Foto: Departamento de Marketing do Hospital São Francisco
Manoel Soares de Lima é médico oftalmologista.
Formou-se em São Paulo, mas decidiu exercer a
medicina em Porto Ferreira (220 km distante da
capital paulista). A cidade tem apenas 50 mil
habitantes. “Quando saí de São Paulo para morar no
interior, pensei mais na qualidade de vida dos meus
filhos e na tranquilidade do lugar. No início lembro
que foi difícil, pois eu era desconhecido. Até pensei
em voltar para a capital. Mas depois a gente acaba se
adaptando a cidade”, diz o médico. “A desvantagem
de viver em uma cidade menor pra mim, talvez seja a
vida cultural mais limitada”, brinca.
Foto: Marcio Prado
Viver em uma cidade pequena como a de Porto
Ferreira (SP) traz muitas vantagens. Principalmente
para quem pensa em crescimento e perspectivas de
vida. Paulo Roberto Teixeira, por exemplo, se formou
em medicina no Rio de Janeiro e trocou a cidade
maravilhosa para viver no interior de São Paulo. “Fui
buscar mais qualidade de vida e crescimento na
minha carreira. Viver em um local menor é muito bom,
a gente sempre tem crédito nos lugares. A
desvantagem é ficar longe da família e dos amigos
mais antigos.
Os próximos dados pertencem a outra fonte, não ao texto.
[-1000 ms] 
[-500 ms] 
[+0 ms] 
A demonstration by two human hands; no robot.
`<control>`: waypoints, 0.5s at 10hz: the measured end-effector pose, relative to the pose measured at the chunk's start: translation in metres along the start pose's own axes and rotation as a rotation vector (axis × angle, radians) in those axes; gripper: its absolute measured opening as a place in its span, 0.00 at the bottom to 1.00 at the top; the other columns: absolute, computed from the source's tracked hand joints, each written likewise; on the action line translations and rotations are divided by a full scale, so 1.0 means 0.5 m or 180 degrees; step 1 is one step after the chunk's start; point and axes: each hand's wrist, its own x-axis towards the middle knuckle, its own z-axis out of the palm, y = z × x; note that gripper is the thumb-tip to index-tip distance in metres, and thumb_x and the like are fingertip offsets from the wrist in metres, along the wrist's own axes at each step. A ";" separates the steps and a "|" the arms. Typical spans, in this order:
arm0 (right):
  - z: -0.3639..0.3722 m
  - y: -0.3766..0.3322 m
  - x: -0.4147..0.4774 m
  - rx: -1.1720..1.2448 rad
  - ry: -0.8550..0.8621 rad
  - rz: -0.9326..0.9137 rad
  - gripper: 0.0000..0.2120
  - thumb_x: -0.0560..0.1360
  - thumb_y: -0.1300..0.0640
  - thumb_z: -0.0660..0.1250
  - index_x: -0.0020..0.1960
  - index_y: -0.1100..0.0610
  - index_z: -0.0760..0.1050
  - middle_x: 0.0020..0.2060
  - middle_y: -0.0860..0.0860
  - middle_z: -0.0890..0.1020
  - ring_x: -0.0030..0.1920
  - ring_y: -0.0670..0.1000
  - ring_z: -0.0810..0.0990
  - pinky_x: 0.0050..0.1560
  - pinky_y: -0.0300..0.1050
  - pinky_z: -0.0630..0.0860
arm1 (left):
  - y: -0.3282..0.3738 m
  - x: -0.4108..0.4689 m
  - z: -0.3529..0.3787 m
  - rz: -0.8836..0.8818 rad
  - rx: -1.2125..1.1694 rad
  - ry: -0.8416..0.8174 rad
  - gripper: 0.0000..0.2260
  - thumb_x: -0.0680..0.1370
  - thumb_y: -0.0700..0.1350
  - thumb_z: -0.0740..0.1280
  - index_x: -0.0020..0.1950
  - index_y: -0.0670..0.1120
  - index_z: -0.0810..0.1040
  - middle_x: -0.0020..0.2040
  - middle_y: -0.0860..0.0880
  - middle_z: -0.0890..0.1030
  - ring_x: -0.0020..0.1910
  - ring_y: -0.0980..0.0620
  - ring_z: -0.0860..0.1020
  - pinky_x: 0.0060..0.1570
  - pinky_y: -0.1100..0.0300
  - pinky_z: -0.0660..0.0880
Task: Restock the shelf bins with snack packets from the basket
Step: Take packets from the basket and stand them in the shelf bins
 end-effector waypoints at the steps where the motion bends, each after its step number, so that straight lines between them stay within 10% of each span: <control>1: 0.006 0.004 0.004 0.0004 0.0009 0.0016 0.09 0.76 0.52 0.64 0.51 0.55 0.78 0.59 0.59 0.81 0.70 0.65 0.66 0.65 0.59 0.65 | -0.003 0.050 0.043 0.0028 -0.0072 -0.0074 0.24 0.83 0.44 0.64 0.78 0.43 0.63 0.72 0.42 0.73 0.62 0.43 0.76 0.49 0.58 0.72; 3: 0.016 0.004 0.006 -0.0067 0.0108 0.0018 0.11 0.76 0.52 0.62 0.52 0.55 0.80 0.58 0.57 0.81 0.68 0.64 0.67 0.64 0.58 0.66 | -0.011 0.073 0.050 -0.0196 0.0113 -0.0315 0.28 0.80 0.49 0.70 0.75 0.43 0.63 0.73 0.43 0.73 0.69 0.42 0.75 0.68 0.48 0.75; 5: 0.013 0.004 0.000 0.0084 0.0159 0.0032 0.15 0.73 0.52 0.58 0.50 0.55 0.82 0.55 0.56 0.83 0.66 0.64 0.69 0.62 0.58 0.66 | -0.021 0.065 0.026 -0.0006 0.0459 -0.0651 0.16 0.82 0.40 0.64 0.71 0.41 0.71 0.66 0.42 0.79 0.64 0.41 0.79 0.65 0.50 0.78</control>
Não dá para viajar sempre para
visitá-los”, afirma o médico.
Foto: Marcio Prado
Nem sempre optar pela carreira no interior é buscar
pela qualidade de vida e tranquilidade. Exercer a
profissão em um local pequeno pode significar
também empreendedorismo. Foi o caso de Armando
Martins, cardiologista, formado pela Universidade
Federal de Minas Gerais (UFMG). O médico
recém-formado trabalhava como plantonista em um
hospital de Belo Horizonte e, segundo ele, ganhava
um bom salário.
“Decidi largar o emprego que tinha para exercer a
medicina da maneira que eu queria. Meu desafio era
um negócio próprio e não ser mais empregado”, diz.
“No começo, quando fui morar em Varginha, interior
de Minas Gerais, tive prejuízos financeiros, mas
depois passei a ganhar mais do que na capital. E
hoje, mais do que conseguir ganhar bem, é a
consciência de exercer um papel social relevante na
cidade que me satisfaz”, acrescenta.